OPT_NUM_RUN_IDS_PER_TRANSACTION
OPT_NUM_RUN_IDS_PER_TRANSACTION is a load option that controls how many run IDs are loaded at a time in a database transaction when Run ID Logic is enabled for the load.
See also:
Usage
OPT_NUM_RUN_IDS_PER_TRANSACTION: integer
Default: 100
Notes
OPT_NUM_RUN_IDS_PER_TRANSACTION can be used in table loads that have a single entity mapping (i.e. one source entity).
Use with:
OPT_USE_RUN_IDS: true
OPT_NUM_RUN_IDS_PER_TRANSACTION can also be used to start tracking run ids from any load by setting value -1, see example here.
Examples
Loading a satellite one batch at a time
Satellites record the change history of the descriptive attributes of a business key. It is important that the history is stored in the correct order into the satellite so that it is known what the status was at any given point in time. A satellite load compares the existing status (current view) to the incoming data and inserts new and changed information per business key. If multiple batches are queued at staging to be loaded into a satellite, and the batches contain changed data of the same business keys, loading all batches at once will produce multiple rows into the satellite per business key with the same timestamp. As a result, the default current view will no longer function properly.

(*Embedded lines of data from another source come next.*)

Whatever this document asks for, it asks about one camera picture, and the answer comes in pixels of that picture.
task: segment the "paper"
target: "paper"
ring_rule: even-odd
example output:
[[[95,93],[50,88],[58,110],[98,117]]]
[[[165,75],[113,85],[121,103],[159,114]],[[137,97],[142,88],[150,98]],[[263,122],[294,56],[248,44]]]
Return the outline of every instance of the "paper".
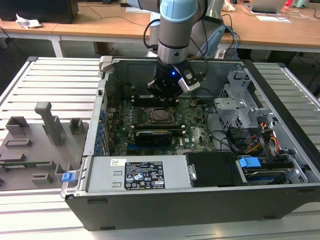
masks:
[[[256,16],[256,17],[263,22],[291,23],[285,17],[275,17],[275,16]]]
[[[16,14],[16,20],[15,22],[22,28],[28,29],[28,28],[37,28],[41,27],[42,25],[39,23],[38,20],[28,20],[24,19],[23,17],[20,17],[18,14]]]
[[[127,7],[125,11],[128,13],[147,13],[147,14],[151,13],[151,11],[143,10],[135,7]]]

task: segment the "warning label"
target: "warning label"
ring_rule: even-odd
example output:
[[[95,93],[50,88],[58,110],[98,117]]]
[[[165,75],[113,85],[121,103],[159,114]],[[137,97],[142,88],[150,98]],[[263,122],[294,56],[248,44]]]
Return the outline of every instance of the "warning label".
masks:
[[[124,177],[126,190],[165,189],[162,161],[126,162]]]

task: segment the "aluminum extrusion table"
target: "aluminum extrusion table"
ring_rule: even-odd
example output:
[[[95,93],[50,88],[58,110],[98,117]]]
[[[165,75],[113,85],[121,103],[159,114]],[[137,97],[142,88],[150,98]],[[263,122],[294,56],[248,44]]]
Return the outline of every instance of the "aluminum extrusion table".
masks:
[[[37,101],[52,102],[52,113],[61,122],[83,118],[89,123],[99,81],[98,65],[99,59],[89,58],[39,57],[26,62],[0,97],[0,140],[8,132],[5,125],[11,116],[25,116],[28,123],[42,121],[33,111]],[[317,99],[288,69],[275,63],[255,65],[320,149]],[[1,240],[315,240],[320,238],[320,203],[308,203],[279,220],[89,232],[60,197],[60,189],[25,190],[0,192],[0,222]]]

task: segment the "blue plastic tab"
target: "blue plastic tab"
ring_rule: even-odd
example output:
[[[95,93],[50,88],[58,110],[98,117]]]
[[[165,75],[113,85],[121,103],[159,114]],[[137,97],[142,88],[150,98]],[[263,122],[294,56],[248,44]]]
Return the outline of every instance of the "blue plastic tab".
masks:
[[[260,168],[261,163],[257,157],[246,156],[239,159],[239,163],[242,168]]]
[[[62,175],[63,183],[74,183],[76,181],[76,174],[74,172],[66,172]]]

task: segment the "wooden desk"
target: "wooden desk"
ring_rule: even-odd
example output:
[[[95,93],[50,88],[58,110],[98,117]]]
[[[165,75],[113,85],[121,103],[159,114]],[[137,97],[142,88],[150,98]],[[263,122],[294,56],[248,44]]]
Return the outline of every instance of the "wooden desk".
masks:
[[[150,13],[126,12],[126,7],[120,5],[79,3],[78,6],[79,13],[72,24],[57,24],[53,34],[141,39],[150,21]]]
[[[61,40],[142,43],[145,25],[150,21],[149,13],[126,12],[126,8],[119,5],[100,6],[92,3],[78,5],[79,13],[72,24],[44,23],[40,28],[24,29],[15,22],[0,21],[0,26],[12,38],[49,39],[57,57],[63,57]],[[308,6],[317,8],[317,16],[320,16],[319,3],[309,3]],[[241,38],[240,48],[320,53],[319,19],[297,19],[290,16],[291,23],[266,22],[260,21],[240,4],[235,8],[236,12],[223,11],[222,14],[230,14],[232,17],[234,31]],[[290,8],[289,11],[299,11],[313,18],[314,10],[311,8]],[[230,25],[227,16],[223,19],[225,24]],[[5,34],[0,32],[0,37],[5,37]],[[231,42],[231,34],[226,33],[219,48],[227,49]]]
[[[299,11],[303,15],[312,19],[315,10],[317,16],[320,16],[320,3],[309,3],[311,8],[289,8],[284,12]],[[233,29],[240,35],[240,48],[244,49],[262,49],[262,50],[283,50],[294,52],[320,52],[320,19],[298,19],[293,16],[281,13],[291,23],[260,21],[256,16],[248,16],[250,13],[243,5],[236,5],[236,12],[222,12],[230,14],[232,18]],[[226,25],[230,26],[228,16],[223,17]],[[226,33],[221,40],[225,46],[232,42],[230,33]]]

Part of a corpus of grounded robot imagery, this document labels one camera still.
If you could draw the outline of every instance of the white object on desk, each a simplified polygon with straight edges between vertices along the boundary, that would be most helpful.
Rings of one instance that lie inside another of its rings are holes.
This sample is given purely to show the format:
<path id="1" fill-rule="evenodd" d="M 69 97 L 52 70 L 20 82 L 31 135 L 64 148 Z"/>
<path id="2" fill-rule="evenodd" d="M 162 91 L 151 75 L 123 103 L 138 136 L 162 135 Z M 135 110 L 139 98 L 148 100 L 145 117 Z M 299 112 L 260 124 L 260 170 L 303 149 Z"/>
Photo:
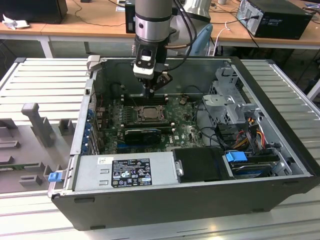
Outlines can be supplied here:
<path id="1" fill-rule="evenodd" d="M 30 25 L 25 20 L 13 20 L 6 17 L 4 14 L 2 16 L 3 16 L 2 23 L 9 29 L 16 30 L 16 29 L 30 27 Z"/>

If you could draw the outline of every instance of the warning label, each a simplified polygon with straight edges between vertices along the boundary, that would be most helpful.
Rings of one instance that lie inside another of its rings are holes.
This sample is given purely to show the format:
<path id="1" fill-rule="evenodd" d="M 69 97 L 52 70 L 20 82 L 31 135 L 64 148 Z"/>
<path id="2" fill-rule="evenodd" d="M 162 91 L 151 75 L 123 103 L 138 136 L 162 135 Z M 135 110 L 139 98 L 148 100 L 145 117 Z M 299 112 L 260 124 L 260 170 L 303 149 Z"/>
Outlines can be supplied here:
<path id="1" fill-rule="evenodd" d="M 128 159 L 112 161 L 114 188 L 152 185 L 150 159 Z"/>

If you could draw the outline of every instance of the black computer tower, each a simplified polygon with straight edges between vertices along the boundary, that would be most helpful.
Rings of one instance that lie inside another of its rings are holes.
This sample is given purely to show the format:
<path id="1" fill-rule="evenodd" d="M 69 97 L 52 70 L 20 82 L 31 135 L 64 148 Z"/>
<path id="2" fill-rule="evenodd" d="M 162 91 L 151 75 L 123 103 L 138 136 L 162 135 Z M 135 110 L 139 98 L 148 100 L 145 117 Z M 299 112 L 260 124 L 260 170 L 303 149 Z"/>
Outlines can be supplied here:
<path id="1" fill-rule="evenodd" d="M 66 0 L 0 0 L 0 20 L 5 15 L 29 23 L 60 24 L 67 11 Z"/>
<path id="2" fill-rule="evenodd" d="M 242 0 L 236 15 L 249 19 L 240 22 L 256 38 L 294 40 L 300 39 L 312 17 L 286 0 Z"/>

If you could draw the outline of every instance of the white cable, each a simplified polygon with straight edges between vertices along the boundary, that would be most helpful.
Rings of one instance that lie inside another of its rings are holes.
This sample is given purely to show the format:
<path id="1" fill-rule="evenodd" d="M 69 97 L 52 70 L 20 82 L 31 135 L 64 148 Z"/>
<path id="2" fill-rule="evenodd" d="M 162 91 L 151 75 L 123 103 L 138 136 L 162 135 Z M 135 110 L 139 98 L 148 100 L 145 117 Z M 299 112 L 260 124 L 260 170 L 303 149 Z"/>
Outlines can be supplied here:
<path id="1" fill-rule="evenodd" d="M 244 17 L 244 18 L 241 18 L 241 19 L 238 19 L 238 20 L 236 20 L 236 21 L 231 21 L 230 23 L 236 23 L 236 22 L 239 22 L 239 21 L 242 21 L 242 20 L 247 20 L 248 18 L 246 18 L 246 17 Z M 214 44 L 214 50 L 213 50 L 213 57 L 216 55 L 216 49 L 217 49 L 217 43 L 218 43 L 218 38 L 219 38 L 219 36 L 220 36 L 220 34 L 224 31 L 224 30 L 229 30 L 229 31 L 231 31 L 231 29 L 229 28 L 229 27 L 227 27 L 227 24 L 228 24 L 229 22 L 228 21 L 226 21 L 225 23 L 224 23 L 224 29 L 221 29 L 221 31 L 218 33 L 218 35 L 216 36 L 216 40 L 215 40 L 215 44 Z"/>
<path id="2" fill-rule="evenodd" d="M 220 36 L 220 34 L 224 31 L 224 30 L 231 30 L 230 28 L 224 28 L 224 29 L 221 29 L 221 31 L 218 33 L 218 36 L 216 36 L 216 40 L 215 40 L 215 44 L 214 44 L 214 50 L 213 50 L 213 55 L 212 56 L 215 56 L 216 55 L 216 49 L 217 49 L 217 42 L 218 42 L 218 38 Z"/>

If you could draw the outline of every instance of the desk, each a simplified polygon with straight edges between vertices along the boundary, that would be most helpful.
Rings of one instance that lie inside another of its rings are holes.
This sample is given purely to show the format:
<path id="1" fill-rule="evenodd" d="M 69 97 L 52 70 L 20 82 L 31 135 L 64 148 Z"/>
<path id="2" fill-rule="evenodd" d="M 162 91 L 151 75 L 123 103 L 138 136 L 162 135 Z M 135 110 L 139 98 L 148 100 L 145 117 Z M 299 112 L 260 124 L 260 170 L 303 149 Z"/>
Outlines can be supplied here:
<path id="1" fill-rule="evenodd" d="M 80 0 L 66 0 L 68 12 L 61 24 L 31 23 L 30 28 L 11 30 L 0 25 L 0 39 L 36 40 L 41 43 L 46 58 L 53 58 L 54 51 L 51 41 L 75 41 L 87 42 L 112 42 L 133 43 L 134 34 L 126 33 L 125 13 L 116 12 L 116 6 L 107 0 L 93 0 L 91 3 L 81 3 Z M 290 0 L 299 7 L 304 6 L 304 1 Z M 234 21 L 235 17 L 226 11 L 236 11 L 236 0 L 227 0 L 222 6 L 217 3 L 217 8 L 211 7 L 211 22 L 224 23 Z M 75 16 L 77 12 L 87 24 Z M 220 46 L 256 47 L 248 32 L 239 22 L 228 25 L 231 31 L 223 31 L 219 37 Z M 224 28 L 223 24 L 214 24 L 212 38 L 215 40 L 219 31 Z M 310 22 L 300 40 L 255 38 L 262 48 L 287 48 L 287 49 L 319 49 L 320 25 Z"/>

Run ID Logic can be used to resolve this problem.
Assumptions:
Data is staged to table stage.stg_taxi_zone_lookup and it will be loaded to rdv.s_taxi_zone
stage.stg_taxi_zone_lookup is not truncated between loads
Millisecond timestamps are used as unique batch ID for incoming data
Batch IDs 1610300000000, 1610200000000 and 1610100000000 are new queued batches that have not yet been loaded into the satellite
stage.stg_taxi_zone_lookup has attribute SDT_STAGE_BATCH_ID which is configured as technical attribute type RUN_ID.

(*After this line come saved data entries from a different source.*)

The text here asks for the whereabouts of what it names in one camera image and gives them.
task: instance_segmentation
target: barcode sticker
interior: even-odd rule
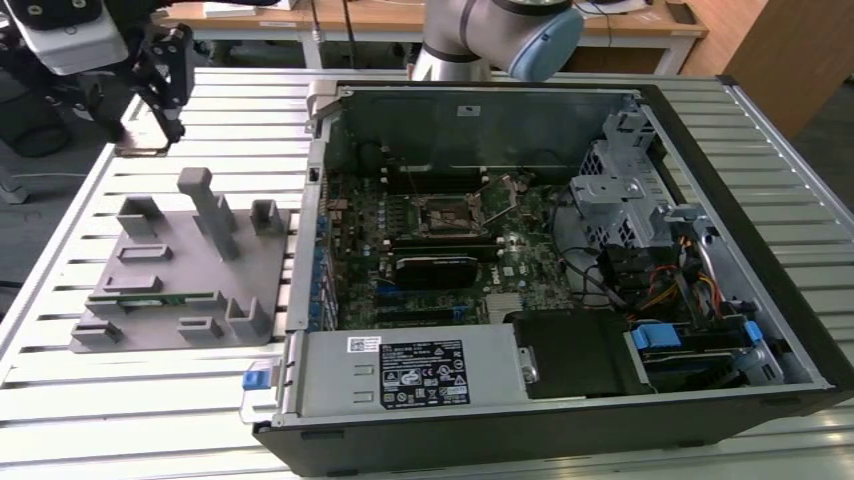
[[[347,337],[347,353],[379,352],[383,337]]]

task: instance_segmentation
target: green circuit board
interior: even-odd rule
[[[510,205],[507,195],[501,192],[505,177],[490,177],[481,203],[474,202],[481,213],[478,220],[483,222],[477,227],[419,214],[419,205],[454,202],[461,195],[390,195],[379,179],[334,177],[327,188],[327,208],[333,220],[339,330],[390,328],[394,325],[381,319],[385,313],[394,312],[453,310],[453,324],[489,323],[485,298],[495,293],[518,293],[525,309],[573,307],[570,285],[545,229],[561,187],[531,187],[515,197],[515,205]],[[426,222],[439,230],[463,231],[471,227],[490,238],[503,239],[498,261],[478,264],[471,287],[418,291],[395,288],[394,263],[385,246],[390,237],[423,231],[427,227],[422,225],[419,230],[419,223]]]

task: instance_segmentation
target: blue drive bracket
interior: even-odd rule
[[[277,391],[282,375],[282,358],[258,360],[243,372],[240,421],[246,424],[269,421],[278,406]]]
[[[675,327],[669,323],[649,323],[631,331],[638,350],[682,346]]]

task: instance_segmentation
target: metal bracket
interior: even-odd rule
[[[306,107],[309,109],[309,127],[314,129],[325,117],[341,110],[341,97],[349,97],[353,91],[341,89],[337,80],[315,80],[309,85]]]
[[[530,347],[519,348],[519,364],[522,365],[525,383],[537,383],[539,381],[539,371],[537,370],[537,360]]]
[[[694,223],[705,212],[697,205],[677,205],[665,213],[665,221],[671,223]]]

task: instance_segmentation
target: white sticker
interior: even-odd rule
[[[461,105],[457,107],[457,116],[458,117],[479,117],[481,116],[481,106],[479,105]]]
[[[259,22],[262,27],[287,27],[295,28],[297,24],[294,22]]]
[[[347,353],[379,352],[383,337],[347,337]]]

Sample data in staging table ordered in descending order by batch ID:
SDT_STAGE_BATCH_ID | LOCATIONID | BOROUGH | ZONE | SERVICE_ZONE |
---|---|---|---|---|
1610300000000 | 1 | EWR | Newark Airport | EWR |
1610300000000 | 2 | Queens | Jamaica Bay | Boro Zone |
1610300000000 | ... | ... | ... | ... |
1610300000000 | 99 | Staten Island | Freshkills Park | Boro Zone |
1610200000000 | 1 | EWR | Newark Apt | EWR |
1610200000000 | 2 | Queens | Jamaica Bay | Boro Zone |
1610200000000 | ... | ... | ... | ... |
1610200000000 | 99 | Staten Island | Freshkills Park | Boro Zone |
1610100000000 | 1 | EWR | EWR | EWR |
1610100000000 | 2 | Queens | Jamaica Bay | Boro Zone |
1610100000000 | ... | ... | ... | ... |
1610100000000 | 99 | Staten Island | Freshkills Park | Boro Zone |
... | ... | ... | ... | ... |
Run ID Logic is enabled for the load:
OPT_USE_RUN_IDS: true
Run IDs per transaction is set to 1:
OPT_NUM_RUN_IDS_PER_TRANSACTION: 1
Agile Data Engine will execute the load one batch at a time starting from the lowest batch ID:
INSERT INTO
dv.S_TAXI_ZONE (
...
)
SELECT
DISTINCT ...
FROM
(
SELECT
...
1234 AS dv_run_id,
...
FROM
stage.STG_TAXI_ZONE_LOOKUP src_entity
WHERE
sdt_stage_batch_id IN (1610100000000)
) src
WHERE
NOT EXISTS (
SELECT
1
FROM
dv.S_TAXI_ZONE_C trg
WHERE
trg.dv_datahash = src.dv_datahash
);
Then:
INSERT INTO
dv.S_TAXI_ZONE (
...
)
SELECT
DISTINCT ...
FROM
(
SELECT
...
1235 AS dv_run_id,
...
FROM
stage.STG_TAXI_ZONE_LOOKUP src_entity
WHERE
sdt_stage_batch_id IN (1610200000000)
) src
WHERE
NOT EXISTS (
SELECT
1
FROM
dv.S_TAXI_ZONE_C trg
WHERE
trg.dv_datahash = src.dv_datahash
);
etc. until the latest queued batch has been loaded.